Nel linguaggio dei protettori civili, il termine “emergenza” evoca una condizione ben definita: qualcosa che minaccia la vita, la salute, le proprietà o l’ambiente. È una situazione che ha la possibilità di evolvere verso scenari peggiori, richiedendo decisioni e azioni rapide con misure straordinarie. Tuttavia, è giunto il momento di riflettere attentamente su come utilizziamo questa parola quando si tratta di flussi migratori.

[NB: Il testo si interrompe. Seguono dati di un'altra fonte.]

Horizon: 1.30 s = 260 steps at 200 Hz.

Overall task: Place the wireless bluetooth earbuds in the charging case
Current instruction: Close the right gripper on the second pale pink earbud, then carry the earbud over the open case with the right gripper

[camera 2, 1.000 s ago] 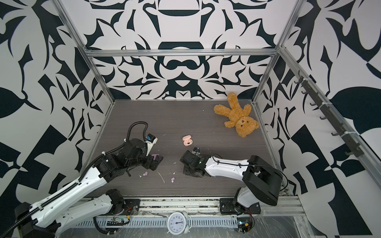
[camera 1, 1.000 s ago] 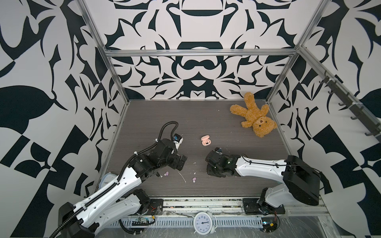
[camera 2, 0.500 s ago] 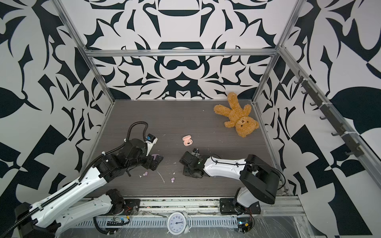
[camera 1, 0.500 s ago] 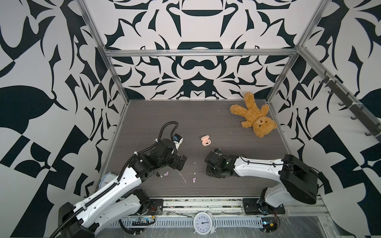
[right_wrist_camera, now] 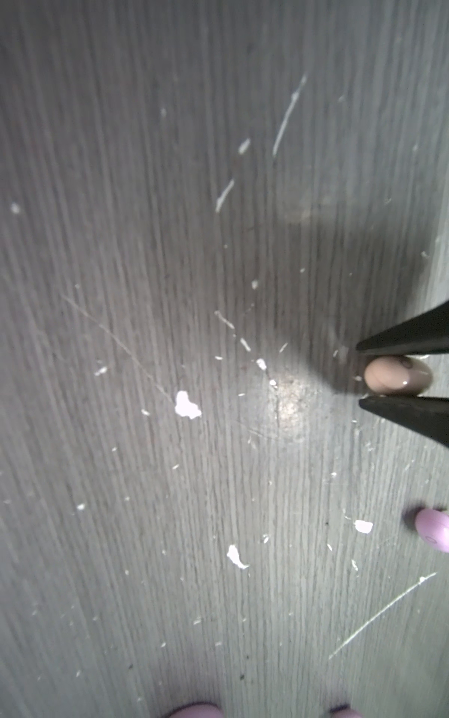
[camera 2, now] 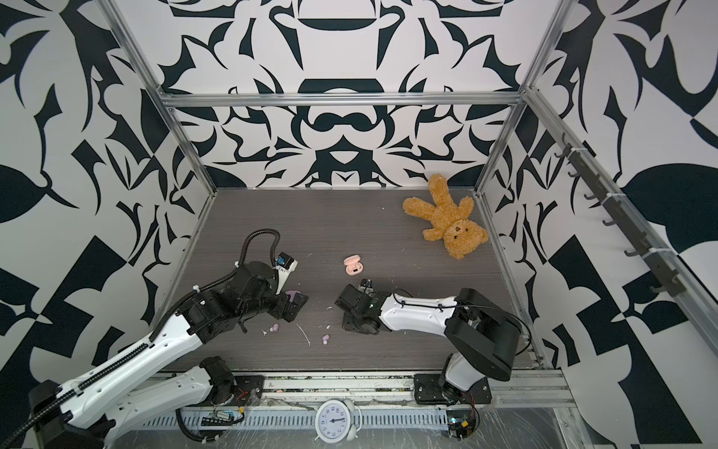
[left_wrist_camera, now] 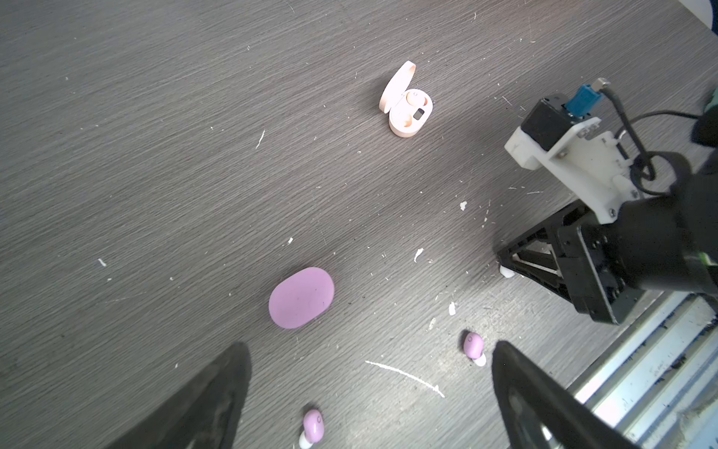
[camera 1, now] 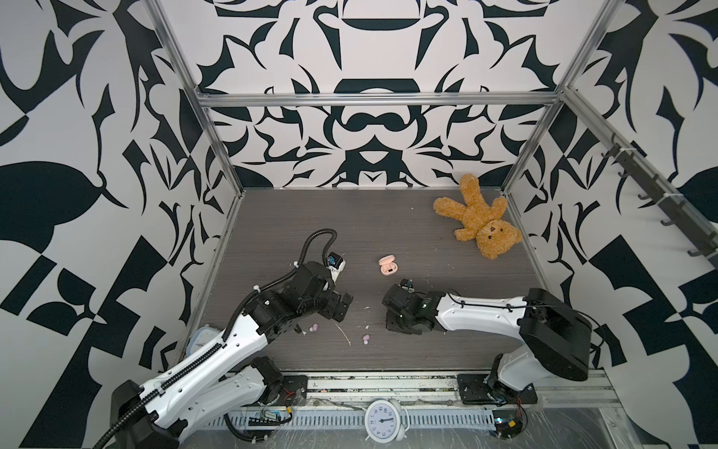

Alcuni potrebbero essere tentati di considerare l’arrivo di migranti nel nostro paese come un’emergenza. Ma dovremmo davvero farlo? I processi migratori sono una parte intrinseca della storia recente dell’Italia e, probabilmente, continueranno ad esserlo anche negli anni a venire. Ogni specie, compresa l’umanità, cerca condizioni di sopravvivenza più adatte, e nell’era della comunicazione globale, i paesi “privilegiati” spesso diventano un modello per coloro che vivono in condizioni meno fortunate.

Le nuove rotte migratorie verso l’Italia, insieme al caos nei centri di accoglienza (o forse sarebbe più corretto chiamarli “carceri libiche”), non sono certo una sorpresa. Questa crisi è stata ampiamente annunciata e prevista. Possedevamo tutti gli elementi conoscitivi in tempi non sospetti.

Sono passati dodici anni dalla cosiddetta “primavera araba,” che ha innescato la crisi libica e altre crisi regionali. Questi eventi hanno spinto milioni di persone a fuggire dai paesi in guerra, molti dei quali sono arrivati in Europa. Dodici anni sono un tempo sufficiente per trasformare un’emergenza in un processo di gestione strutturata e governata da criteri diversi.

Sembrerebbe che ci sia una difficoltà storica nell’Italia nel governare i processi migratori e nell’integrare in modo efficace le risorse umane che arrivano. Queste risorse, se gestite adeguatamente, potrebbero contribuire a superare sfide come la bassa natalità, l’invecchiamento della popolazione e la carenza di manodopera che colpisce industria, commercio e agricoltura.

Affermare che 100.000 persone rappresentano un’emergenza grave per un paese di 60 milioni di abitanti, la settima potenza economica del mondo, sembra difficile da giustificare. È altrettanto difficile da comprendere quando i leader di paesi membri dell’Unione Europea dichiarano che un milione di migranti che sono arrivati in Europa nel 2022 rappresenti una minaccia esistenziale.

La somma delle popolazioni e delle economie dei 27 stati membri europei li posiziona tra le principali potenze economiche del pianeta. Tuttavia, sembrano mancare i pilastri solidi per sostenere questa Unione. Un milione su 500 milioni rappresenta una frazione minima, e se questa frazione può destabilizzare stati membri e l’intera Unione, potrebbe esserci un problema strutturale sottostante.

Infine, dovremmo considerare l’articolo 13 e 14 della Dichiarazione Universale dei Diritti Umani, sottoscritta anche dall’Italia nel 1948. Questi articoli sanciscono il diritto di ogni individuo di cercare asilo se soggetti a persecuzioni e il diritto di lasciare qualsiasi paese e ritornare nel proprio. Forse è giunto il momento di rivedere questa dichiarazione, correggendo alcuni articoli per renderla più adeguata ai tempi attuali.

Il dibattito sulla gestione dei flussi migratori sembra andare in aperta violazione di questa convenzione. Sarebbe opportuno che qualcuno avesse la forza e il coraggio politico di sollevare la questione e chiedere un dibattito sul tema. Sorprende che ciò non sia ancora accaduto, considerando l’importanza di una questione così fondamentale per la società moderna.